Despatie has already had a taste of on-screen experience. He did TV reporting during the Vancouver Winter Olympics and has appeared in two French-Canadian movies: À vos marques… Party! (Taking the Plunge) and its sequel, À vos marques… Party! 2. Intent on taking his second vocation as seriously as his first, he prepared for the films by studying with veteran Québécoise actor Louise Laparé. “The one thing that I hadn’t realized is that although you have your script, you can play it a million different ways—angry, loving, calm, etc.,” he says. “She instilled this awareness in me.”

Asked which leading men he looks up to, Despatie is quick to list Robert DeNiro and Sean Penn. “I recently saw There Will Be Blood, with Daniel Day-Lewis, and was made speechless by what he brought to that role,” he says. “It made me think of Al Pacino in Scent of a Woman and the intensity he brought to that film.
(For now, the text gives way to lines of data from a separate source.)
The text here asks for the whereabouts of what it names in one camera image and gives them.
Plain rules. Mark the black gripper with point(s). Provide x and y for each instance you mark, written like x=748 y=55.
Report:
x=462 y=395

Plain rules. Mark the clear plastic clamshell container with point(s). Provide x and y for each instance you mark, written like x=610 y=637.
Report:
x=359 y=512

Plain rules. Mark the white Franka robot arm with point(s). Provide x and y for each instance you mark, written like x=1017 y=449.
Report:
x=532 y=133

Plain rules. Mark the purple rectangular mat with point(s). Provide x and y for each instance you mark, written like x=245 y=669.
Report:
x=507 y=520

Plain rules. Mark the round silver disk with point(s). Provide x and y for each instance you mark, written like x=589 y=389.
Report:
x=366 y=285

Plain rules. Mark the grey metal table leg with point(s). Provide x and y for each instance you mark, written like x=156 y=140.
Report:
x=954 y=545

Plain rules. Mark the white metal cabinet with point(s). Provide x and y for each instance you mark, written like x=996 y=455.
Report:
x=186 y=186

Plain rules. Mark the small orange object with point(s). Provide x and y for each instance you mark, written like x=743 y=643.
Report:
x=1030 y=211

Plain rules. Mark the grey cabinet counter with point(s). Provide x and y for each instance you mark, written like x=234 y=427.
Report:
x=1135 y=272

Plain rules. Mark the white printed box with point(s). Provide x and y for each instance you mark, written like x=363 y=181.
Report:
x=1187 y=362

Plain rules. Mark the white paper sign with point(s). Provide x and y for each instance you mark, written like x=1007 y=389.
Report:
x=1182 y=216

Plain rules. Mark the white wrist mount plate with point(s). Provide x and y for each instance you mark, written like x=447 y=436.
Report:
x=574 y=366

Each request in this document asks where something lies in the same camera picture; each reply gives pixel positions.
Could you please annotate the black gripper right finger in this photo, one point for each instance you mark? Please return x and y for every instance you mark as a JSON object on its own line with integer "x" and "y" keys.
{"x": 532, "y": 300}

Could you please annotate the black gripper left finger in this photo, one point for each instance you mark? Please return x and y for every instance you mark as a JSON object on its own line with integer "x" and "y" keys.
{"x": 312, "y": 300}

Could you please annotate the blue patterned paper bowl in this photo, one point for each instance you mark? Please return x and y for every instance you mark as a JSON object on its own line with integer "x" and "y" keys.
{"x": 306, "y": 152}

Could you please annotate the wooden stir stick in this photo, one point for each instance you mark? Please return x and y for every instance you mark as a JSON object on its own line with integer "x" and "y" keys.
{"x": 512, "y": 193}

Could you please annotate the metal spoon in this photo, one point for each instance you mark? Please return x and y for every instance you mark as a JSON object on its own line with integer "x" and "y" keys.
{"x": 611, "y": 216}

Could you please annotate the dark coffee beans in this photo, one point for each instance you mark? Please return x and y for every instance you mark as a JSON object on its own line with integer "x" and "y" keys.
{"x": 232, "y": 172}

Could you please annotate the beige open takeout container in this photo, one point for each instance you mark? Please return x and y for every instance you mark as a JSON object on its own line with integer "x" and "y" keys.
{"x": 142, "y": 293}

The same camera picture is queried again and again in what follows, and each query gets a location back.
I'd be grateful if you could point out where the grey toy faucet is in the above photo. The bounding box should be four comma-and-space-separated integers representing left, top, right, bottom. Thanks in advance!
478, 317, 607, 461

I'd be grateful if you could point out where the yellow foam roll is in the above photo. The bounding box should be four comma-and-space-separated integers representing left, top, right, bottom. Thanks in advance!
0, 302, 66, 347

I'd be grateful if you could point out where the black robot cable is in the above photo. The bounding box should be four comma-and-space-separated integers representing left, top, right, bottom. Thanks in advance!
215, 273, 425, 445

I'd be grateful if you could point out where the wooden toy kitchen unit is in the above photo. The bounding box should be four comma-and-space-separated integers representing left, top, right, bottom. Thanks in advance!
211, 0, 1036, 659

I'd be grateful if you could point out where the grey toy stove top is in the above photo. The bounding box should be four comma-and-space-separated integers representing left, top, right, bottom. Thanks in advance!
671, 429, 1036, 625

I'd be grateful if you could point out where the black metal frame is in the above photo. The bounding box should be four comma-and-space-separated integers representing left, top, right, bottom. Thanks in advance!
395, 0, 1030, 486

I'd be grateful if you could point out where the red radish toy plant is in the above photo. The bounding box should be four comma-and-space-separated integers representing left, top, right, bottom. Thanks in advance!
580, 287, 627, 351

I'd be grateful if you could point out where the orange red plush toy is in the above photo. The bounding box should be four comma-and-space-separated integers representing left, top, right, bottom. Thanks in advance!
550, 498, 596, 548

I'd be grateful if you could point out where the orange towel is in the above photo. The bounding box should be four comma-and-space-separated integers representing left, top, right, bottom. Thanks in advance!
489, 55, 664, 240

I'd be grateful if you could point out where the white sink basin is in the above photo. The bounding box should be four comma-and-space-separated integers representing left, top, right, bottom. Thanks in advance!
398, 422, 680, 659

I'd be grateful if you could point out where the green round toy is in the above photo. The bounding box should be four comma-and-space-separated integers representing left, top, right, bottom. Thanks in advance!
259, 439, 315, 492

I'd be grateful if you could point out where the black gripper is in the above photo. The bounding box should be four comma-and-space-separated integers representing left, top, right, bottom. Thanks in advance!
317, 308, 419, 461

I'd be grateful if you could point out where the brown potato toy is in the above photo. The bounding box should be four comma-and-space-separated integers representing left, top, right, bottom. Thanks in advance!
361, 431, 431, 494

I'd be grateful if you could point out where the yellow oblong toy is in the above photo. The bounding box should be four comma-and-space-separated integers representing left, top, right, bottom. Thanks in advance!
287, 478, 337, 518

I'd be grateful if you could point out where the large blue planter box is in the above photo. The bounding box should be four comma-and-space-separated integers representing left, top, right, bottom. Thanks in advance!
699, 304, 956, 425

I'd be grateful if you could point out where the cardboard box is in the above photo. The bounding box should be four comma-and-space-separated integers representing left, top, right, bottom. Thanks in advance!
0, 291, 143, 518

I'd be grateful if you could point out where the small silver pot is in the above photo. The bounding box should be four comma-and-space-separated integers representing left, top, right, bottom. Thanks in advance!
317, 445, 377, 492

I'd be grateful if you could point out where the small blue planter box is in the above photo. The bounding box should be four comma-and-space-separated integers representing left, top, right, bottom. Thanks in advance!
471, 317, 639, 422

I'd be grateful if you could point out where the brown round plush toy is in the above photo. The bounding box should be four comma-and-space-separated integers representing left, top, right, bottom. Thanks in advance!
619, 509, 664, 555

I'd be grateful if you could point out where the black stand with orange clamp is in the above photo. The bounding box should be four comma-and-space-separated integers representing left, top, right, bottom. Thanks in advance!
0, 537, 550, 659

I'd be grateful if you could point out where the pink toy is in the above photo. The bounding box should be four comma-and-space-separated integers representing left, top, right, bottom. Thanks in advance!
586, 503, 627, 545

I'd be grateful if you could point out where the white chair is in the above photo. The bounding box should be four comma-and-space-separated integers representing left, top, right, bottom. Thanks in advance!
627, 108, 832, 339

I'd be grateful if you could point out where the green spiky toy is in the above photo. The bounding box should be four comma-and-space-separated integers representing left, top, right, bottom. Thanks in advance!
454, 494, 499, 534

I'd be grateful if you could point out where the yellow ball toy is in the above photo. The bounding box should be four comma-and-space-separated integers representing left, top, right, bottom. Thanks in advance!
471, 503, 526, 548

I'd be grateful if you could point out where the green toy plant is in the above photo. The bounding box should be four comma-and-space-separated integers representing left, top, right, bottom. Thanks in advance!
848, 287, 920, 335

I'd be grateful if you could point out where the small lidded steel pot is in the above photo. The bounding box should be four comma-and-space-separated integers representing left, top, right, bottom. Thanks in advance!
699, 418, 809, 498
Those kinds of performances make me want to act.”

Alexandre Despatie
Styled by Alon Freeman for judyinc.com; grooming by Susana Hong for p1m.ca; Jacket, $2,350, by Zegna Sport; Swimsuit, Alexandre’s own. Photography by Gabor Jurina

Despatie is also conscious of looking his best in and out of the pool. He is given to tweeting about his fashion preferences (he recently raved about attending Stella McCartney’s Fall 2012 show) and top shopping spots (the Paul Smith outlet in London is one of his favourites), and spends time flipping through men’s fashion magazines while waiting in airport lounges. “I keep buying them because I want to be up to date on trends,” he says, noting that he enjoys going to Montreal Fashion Week and is impressed with the collections of hometown designer Philippe Dubuc. “I love to dress up, and I don’t have too many occasions for that. When I do, I like to do it well. I remember really liking Shia LaBeouf’s look in Wall Street: Money Never Sleeps. It was really clean-cut. The hair, the three-piece suits and the shoes—that, to me, was great.”

Tapping into Despatie’s celebrity status in the Canadian diving arena, Gillette recently chose him—along with 23 other Olympians from 18 countries—to be an ambassador for the brand. “Obviously I’m in chlorine a lot and I have to take care of my skin, so these products are important to me,” he says of the body wash and shaving gel he uses during his grooming routine. “Taking care of myself is something I’m pretty conscious of.”

Aside from manscaping and training, Despatie is a consummate ritualist. Chapters in his life are recorded in tattoos. After his first Summer Games in Sydney, he had his back inked with a maple leaf and the Olympic rings. A diamond on his inner left arm was later added in solidarity with four diving friends, and a deck of cards with his astrological sign—Gemini—on his right forearm reminds him of the spontaneity of his sport. The birth dates of his father (who manages his career), mother, grandmother and sister are written on his rib cage. His left forearm reads, “You will never walk alone” and “Vive tranquillo il villanel con poco,” an Italian proverb that translates to “He who lives in tranquility can live with very little.”

The demands of training mean that, for now, Despatie isn’t in a relationship. “I’ve dated girls who were looking for more than I could give them,” he says. “I can’t give as much as relationships demand of me…but I always make that clear from the beginning so that there’s no confusion.”

For now, Despatie appears to be 100 per cent committed to his goal of winning a third Olympic medal. “When I do the things I love, I want them to be the best they can be,” he says. “I do strive for greatness and I’ve always had it in the back of my head that I can do better, no matter what. I want to get as close to perfection as I can.”